Managing a Personal Injury Claim for a Child When You Share Custody with Another Parent

young woman by the car after an accident and a man making a phone call.
If your child suffers an injury due to someone else’s negligence, you may have a basis for a personal injury claim. However, pursuing legal action can become complicated when parents share custody. Careful communication and collaboration are key for taking the right steps to get compensation for your child while maintaining a cooperative co-parenting relationship. Working with an experienced personal injury attorney can help guide you through the process.

Notifying the Other Parent

Once it’s determined your child’s injury may warrant a claim, notify the other parent right away. Explain what happened and why you feel a claim could help your child. Gauge if they seem open to pursuing it or if they have any concerns. Address questions openly and directly. Though you likely share legal rights, it’s ideal to be on the same page. According to a Pew Research study, over half of divorces involve joint legal custody arrangements. So, in most cases, both parents should consent to filing a claim.

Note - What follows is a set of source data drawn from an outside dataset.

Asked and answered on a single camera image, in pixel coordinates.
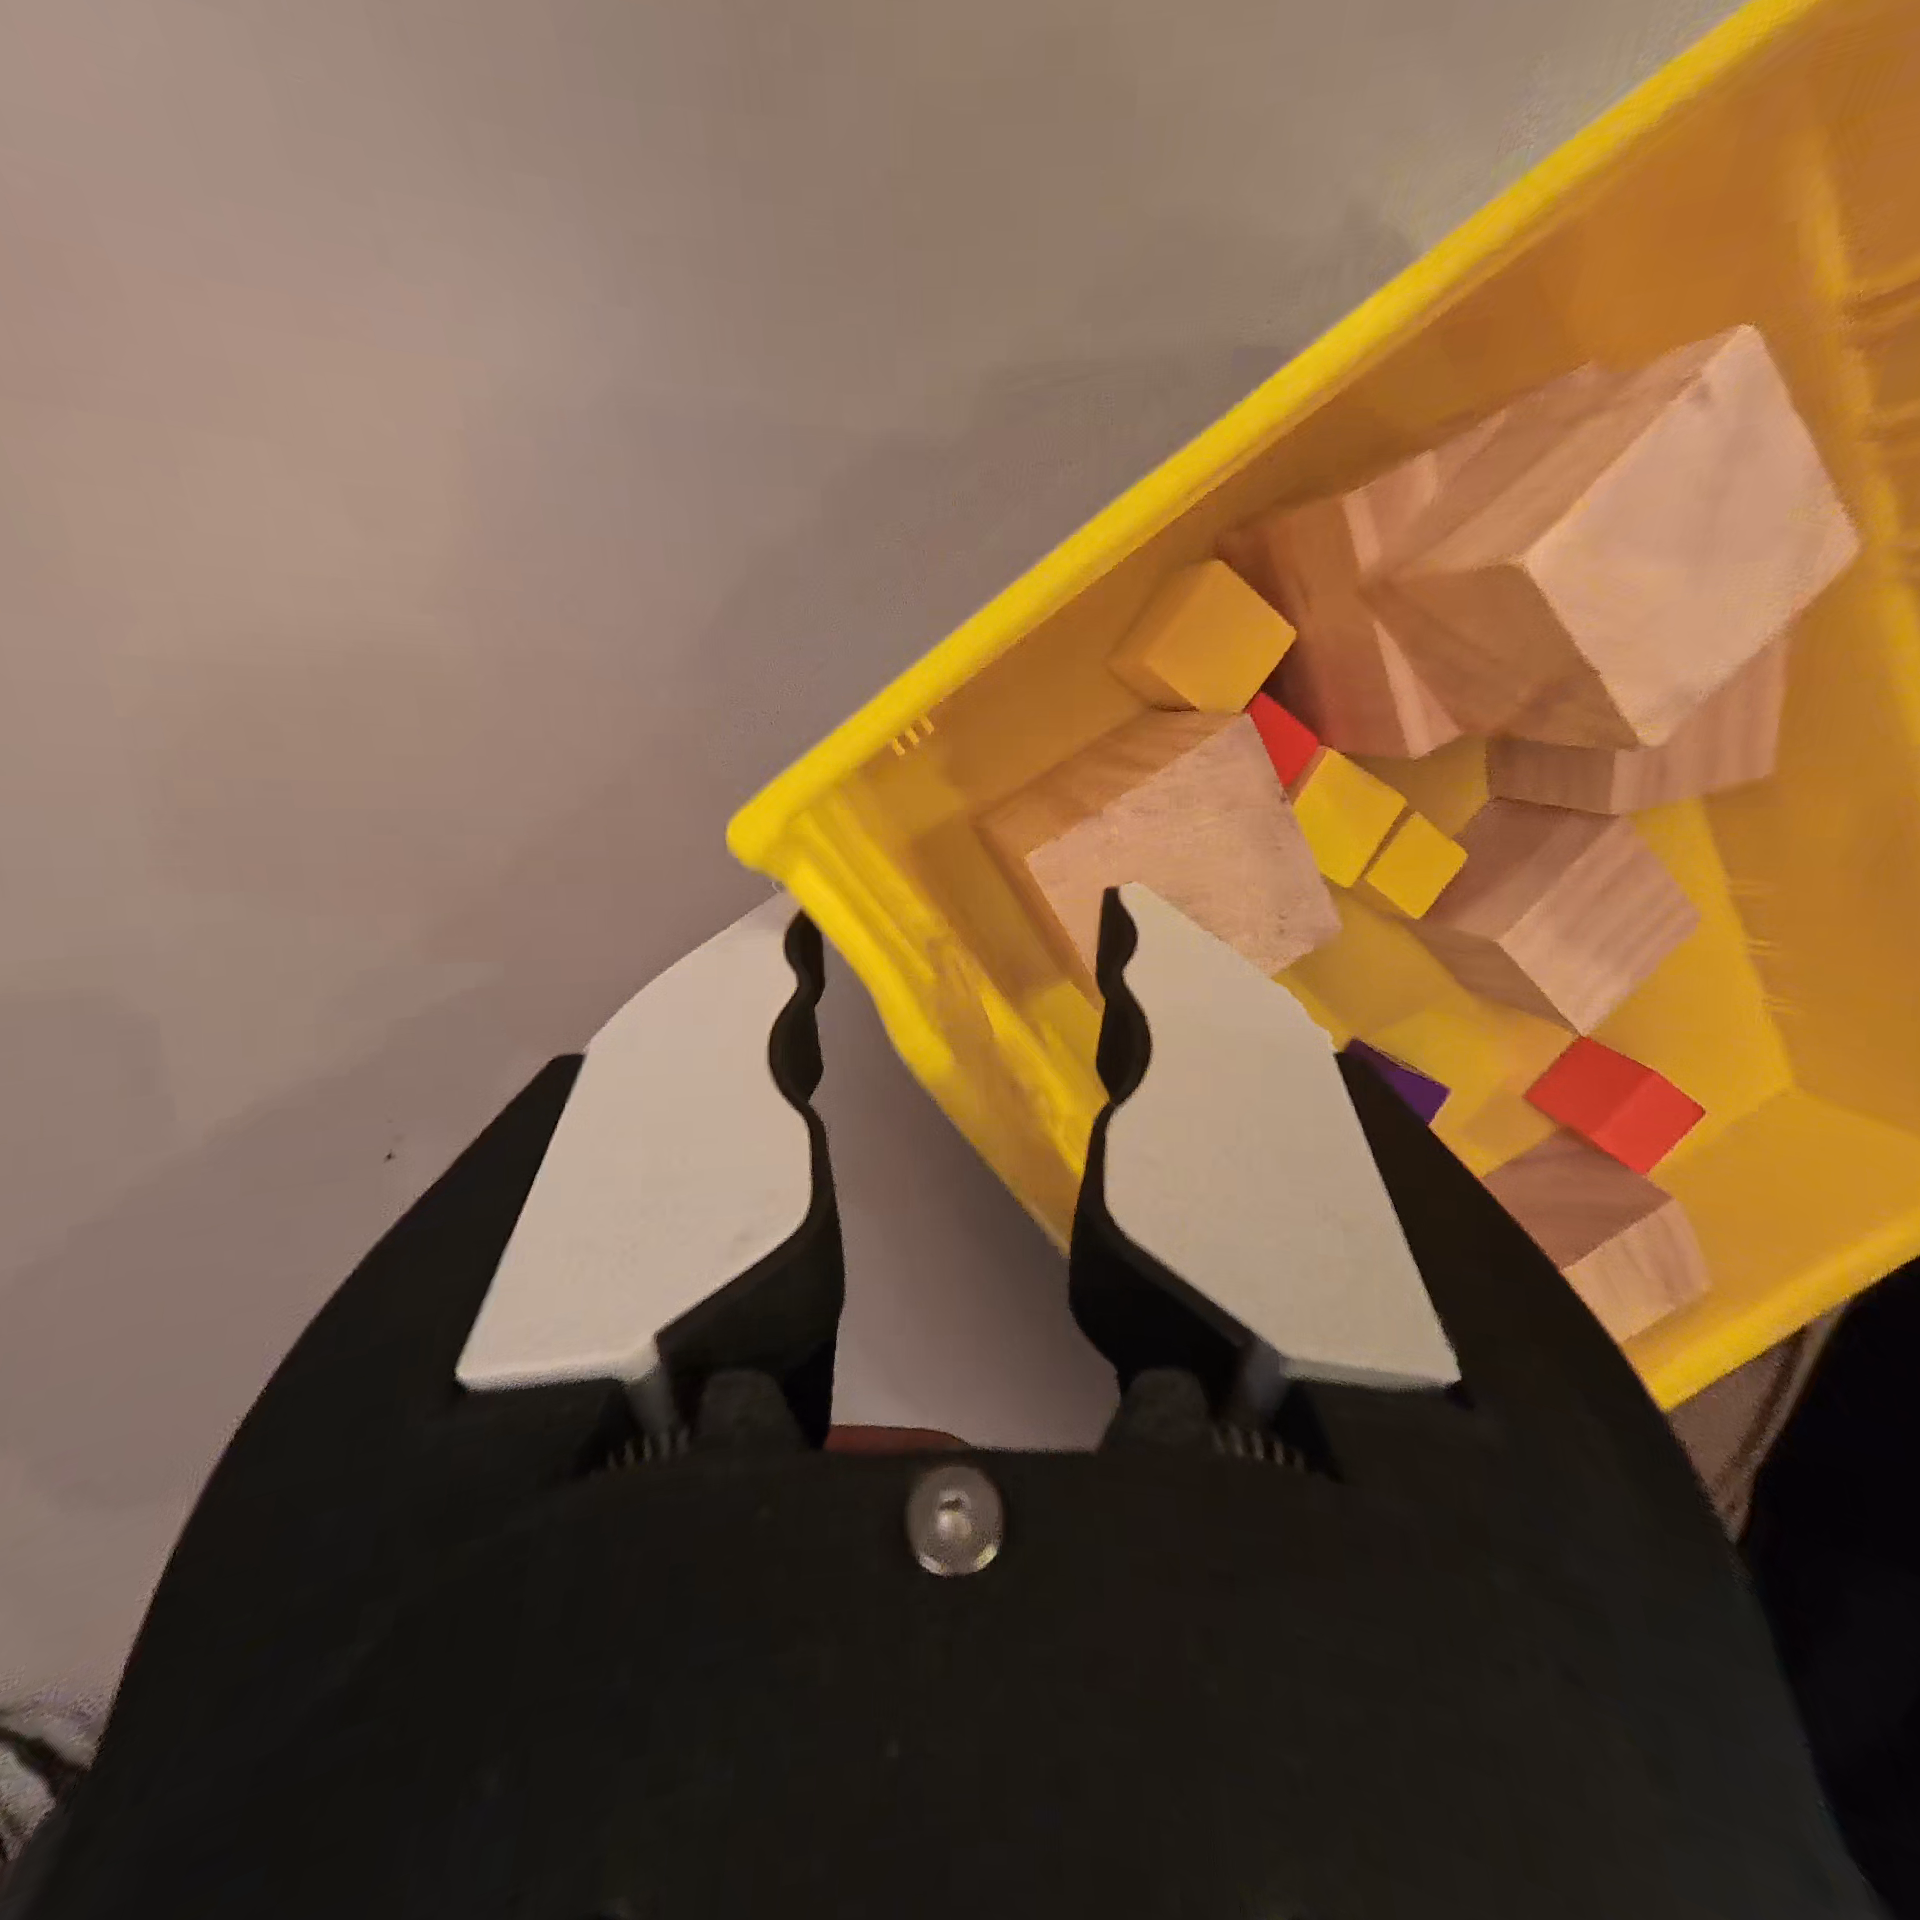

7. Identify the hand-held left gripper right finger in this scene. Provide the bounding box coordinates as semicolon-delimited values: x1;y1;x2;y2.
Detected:
1066;886;1461;1423

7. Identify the pile of large plain wooden blocks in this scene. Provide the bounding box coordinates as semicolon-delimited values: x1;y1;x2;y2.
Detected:
977;322;1865;1347

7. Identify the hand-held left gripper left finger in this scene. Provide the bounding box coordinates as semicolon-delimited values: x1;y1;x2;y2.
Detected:
454;897;846;1431

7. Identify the yellow plastic box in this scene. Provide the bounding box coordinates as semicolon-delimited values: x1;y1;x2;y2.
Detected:
726;0;1920;1416

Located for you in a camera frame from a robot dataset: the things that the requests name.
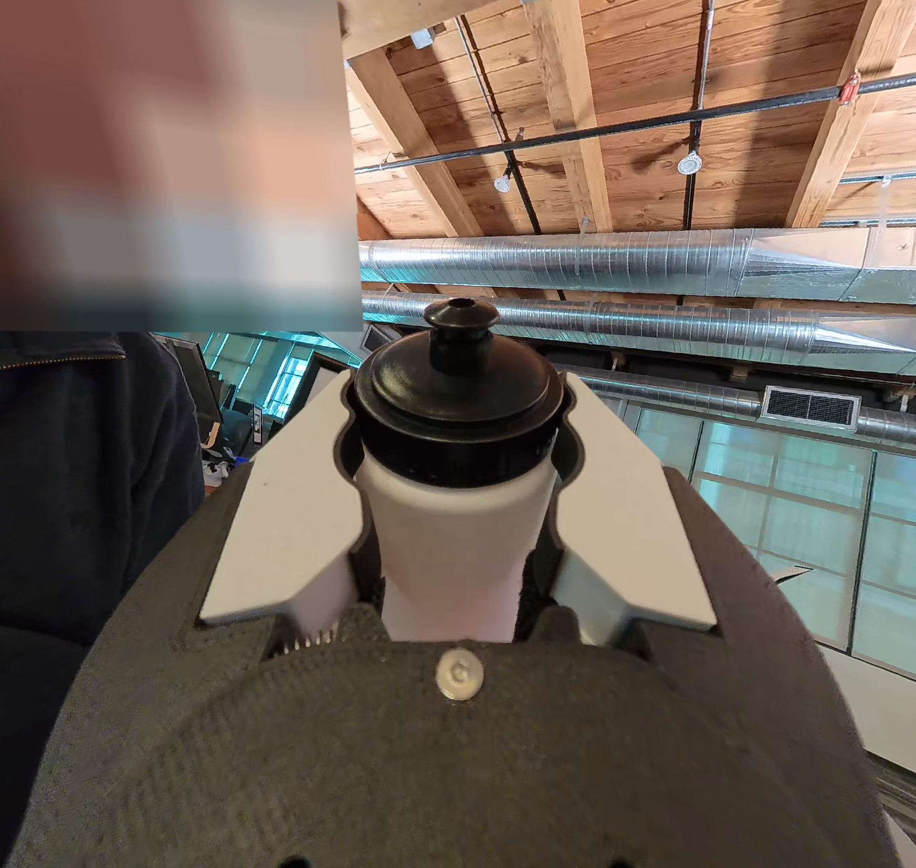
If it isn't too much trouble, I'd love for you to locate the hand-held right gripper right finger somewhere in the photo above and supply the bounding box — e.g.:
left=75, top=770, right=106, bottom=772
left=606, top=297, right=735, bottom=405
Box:
left=550, top=373, right=718, bottom=634

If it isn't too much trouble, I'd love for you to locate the white bottle with black cap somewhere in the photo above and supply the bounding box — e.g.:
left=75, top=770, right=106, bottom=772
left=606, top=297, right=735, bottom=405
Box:
left=350, top=296, right=568, bottom=644

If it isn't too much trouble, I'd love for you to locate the silver ventilation duct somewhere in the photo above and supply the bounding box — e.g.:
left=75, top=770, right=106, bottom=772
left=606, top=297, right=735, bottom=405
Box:
left=358, top=227, right=916, bottom=448

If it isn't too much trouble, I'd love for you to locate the white vent grille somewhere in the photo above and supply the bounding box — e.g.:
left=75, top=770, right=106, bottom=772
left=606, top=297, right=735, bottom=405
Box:
left=759, top=385, right=864, bottom=434

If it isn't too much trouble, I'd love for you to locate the black ceiling pipe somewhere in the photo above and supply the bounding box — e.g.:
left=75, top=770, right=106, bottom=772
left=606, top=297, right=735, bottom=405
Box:
left=354, top=73, right=916, bottom=178

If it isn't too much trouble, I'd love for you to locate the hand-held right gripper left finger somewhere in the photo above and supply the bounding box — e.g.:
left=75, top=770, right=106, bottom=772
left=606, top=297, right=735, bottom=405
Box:
left=199, top=371, right=377, bottom=626

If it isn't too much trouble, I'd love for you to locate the person's dark clothing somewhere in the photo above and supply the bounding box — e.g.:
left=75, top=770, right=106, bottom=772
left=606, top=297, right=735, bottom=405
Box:
left=0, top=331, right=207, bottom=826

Selecting a Personal Injury Attorney

Ideally, both parents will agree on which attorney to hire. Look for someone experienced in child injury cases and custody disputes. If opinions differ, you may need to consult attorneys separately first. But using one lawyer is best to avoid conflicts of interest. Demonstrate to the other parent that your chosen Philly personal injury lawyer will represent your child’s interests above all else. Once retained, the lawyer should communicate with both parents equally.

Investigating the Accident

Your attorney will investigate liability and damages related to the accident. This may involve interviewing you, your child and witnesses, obtaining police and medical records, examining evidence and more. The lawyer must keep both custodial parents informed. Schedule meetings together or ask for separate updates to stay on the same page. According to a report from the Administration of Emergency Medicine, over 300 million children were seen in emergency rooms for injuries between 2006-2014. So, child accident cases require thorough investigation.

Deciding Whether to Settle

Before filing a lawsuit, the defendant will likely make a settlement offer. Your attorney should explain your options clearly. Settlements avoid court but also forgo the possibility of a bigger jury award later. Consider your child’s current and future medical needs, recovery time, permanent limitations, and other factors. The CDC puts the economic cost of injury at $4.2 trillion and $327 billion of this is related to medical care, so the numbers are significant. Also, discuss the emotional impact of pressing forward to trial versus getting closure through settlement. Weigh the risks and make a cooperative choice in your child’s best interest.

Filing a Lawsuit

If efforts to negotiate a fair settlement fail, your attorney may recommend filing a lawsuit. Both parents should agree before taking this serious step. Your lawyer will help compile the complaint documenting your child’s damages, the defendant’s liability, and your demand for compensation. Attorneys handle filings, but custody arrangements can determine who becomes the plaintiff of record. In most states, either custodial parent can file as next friend on a minor child’s behalf.

Managing Trial or Settlement Details

If you settle, carefully review the terms together before signing. Make sure the compensation sufficiently covers current and future medical care, therapy, and other needs related to the injury. If you proceed to trial, your attorney will handle court filings and appearances. You may be asked to testify and help prep your child’s testimony. Work closely with your lawyer through trial, mediation or settlement negotiations. Avoid directly contacting the defense to prevent miscommunications that could undermine the case.

Pursuing injury compensation for your child while co-parenting requires open communication and joint decision-making. Through teamwork and compassion for your child’s needs, you can secure a better recovery without undermining your ongoing parenting relationship.